RHD is a leading cause of cardiac surgery in sub-Saharan African and a major cause of morbidity and mortality, yet the disease is poorly understood and under-studied.

The DNA of study participants (ethnically matched cases and controls) was extracted at the cardiovascular genetics laboratory at the Hatter Institute for Cardiovascular Research in Africa and the Cape Heart Institute at UCT.

DNA samples were then genotyped at the genetic and molecular epidemiology laboratory in Hamilton, Canada using powerful technology that examines up to millions of genotypes for a single individual at once, and accessing the genotyping imputation and phasing service provided by the Wellcome Sanger Institute.

Machipisa, Mayosi, Muhamed, Paré

McMaster University, along with the universities of Manchester and Newcastle in the UK, provided support for training of young African scientists, including Tafadzwa Machipisa, first author on the JAMA Cardiology publication.

A final year UCT PhD student, Machipisa led the complex genetic analysis under the guidance of Guillaume Paré, director of the lab where the DNA for the RHDGen study was analyzed, and a joint senior author on the paper.

(Two of the paper’s coauthors are Michael Chong, a bioinformatician in training at Paré’s lab, and UCT student Babu Muhamed, who formerly studied under Paré in Canada.)

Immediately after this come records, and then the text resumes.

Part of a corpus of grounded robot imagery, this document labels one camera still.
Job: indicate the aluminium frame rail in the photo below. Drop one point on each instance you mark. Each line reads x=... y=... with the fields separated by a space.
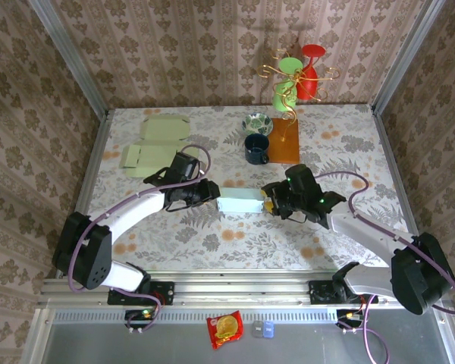
x=242 y=288

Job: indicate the dark blue mug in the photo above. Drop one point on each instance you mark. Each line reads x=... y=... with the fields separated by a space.
x=256 y=146

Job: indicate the leaf pattern bowl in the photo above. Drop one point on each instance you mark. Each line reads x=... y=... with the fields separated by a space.
x=258 y=123

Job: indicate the red snack packet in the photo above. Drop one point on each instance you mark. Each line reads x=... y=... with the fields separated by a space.
x=225 y=330

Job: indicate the small blue plastic case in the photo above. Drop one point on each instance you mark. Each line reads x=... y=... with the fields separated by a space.
x=268 y=330

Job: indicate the small clear plastic case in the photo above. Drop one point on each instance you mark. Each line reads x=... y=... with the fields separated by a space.
x=257 y=330

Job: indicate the floral printed table cover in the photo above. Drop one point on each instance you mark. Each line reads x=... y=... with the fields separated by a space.
x=250 y=242

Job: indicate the red plastic goblet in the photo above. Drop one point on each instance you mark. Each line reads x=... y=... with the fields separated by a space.
x=312 y=51

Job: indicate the black connector board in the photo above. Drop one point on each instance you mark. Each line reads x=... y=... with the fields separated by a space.
x=343 y=315
x=136 y=314

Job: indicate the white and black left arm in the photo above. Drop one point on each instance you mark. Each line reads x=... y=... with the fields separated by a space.
x=136 y=216

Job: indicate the aluminium side rail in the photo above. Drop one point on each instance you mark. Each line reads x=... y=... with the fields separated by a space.
x=95 y=170
x=388 y=159

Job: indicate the aluminium frame post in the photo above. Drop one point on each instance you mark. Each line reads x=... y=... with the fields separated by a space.
x=70 y=57
x=405 y=57

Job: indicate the teal paper box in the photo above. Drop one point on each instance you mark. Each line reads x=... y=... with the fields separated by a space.
x=239 y=203

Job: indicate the grey metal tray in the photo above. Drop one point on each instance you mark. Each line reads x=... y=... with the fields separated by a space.
x=307 y=345

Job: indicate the orange wooden base board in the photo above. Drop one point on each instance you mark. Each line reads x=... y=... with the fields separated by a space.
x=288 y=144

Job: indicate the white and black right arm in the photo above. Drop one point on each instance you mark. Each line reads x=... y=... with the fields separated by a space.
x=364 y=235

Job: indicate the green plastic goblet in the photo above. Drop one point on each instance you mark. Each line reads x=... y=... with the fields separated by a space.
x=290 y=64

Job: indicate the pale green paper box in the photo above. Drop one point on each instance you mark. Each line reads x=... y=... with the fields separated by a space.
x=163 y=129

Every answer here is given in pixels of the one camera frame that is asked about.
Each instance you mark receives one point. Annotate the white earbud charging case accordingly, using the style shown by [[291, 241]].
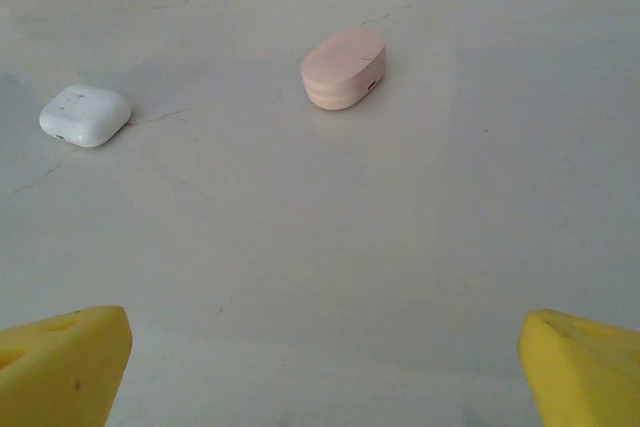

Machipisa notes that “our findings may provide insight as to why RHD is even more common in Black Africans, than in previously studied populations,” says Machipisa.

“RHDGen results will further allow inter-study analyses to get the bigger picture on a global population scale, to find global solutions to the RHD epidemic.”

Paré notes that “the next step is to further investigate our top candidate genes, using functional analyses and explore biomarker-based methods to understand the process of disease development.”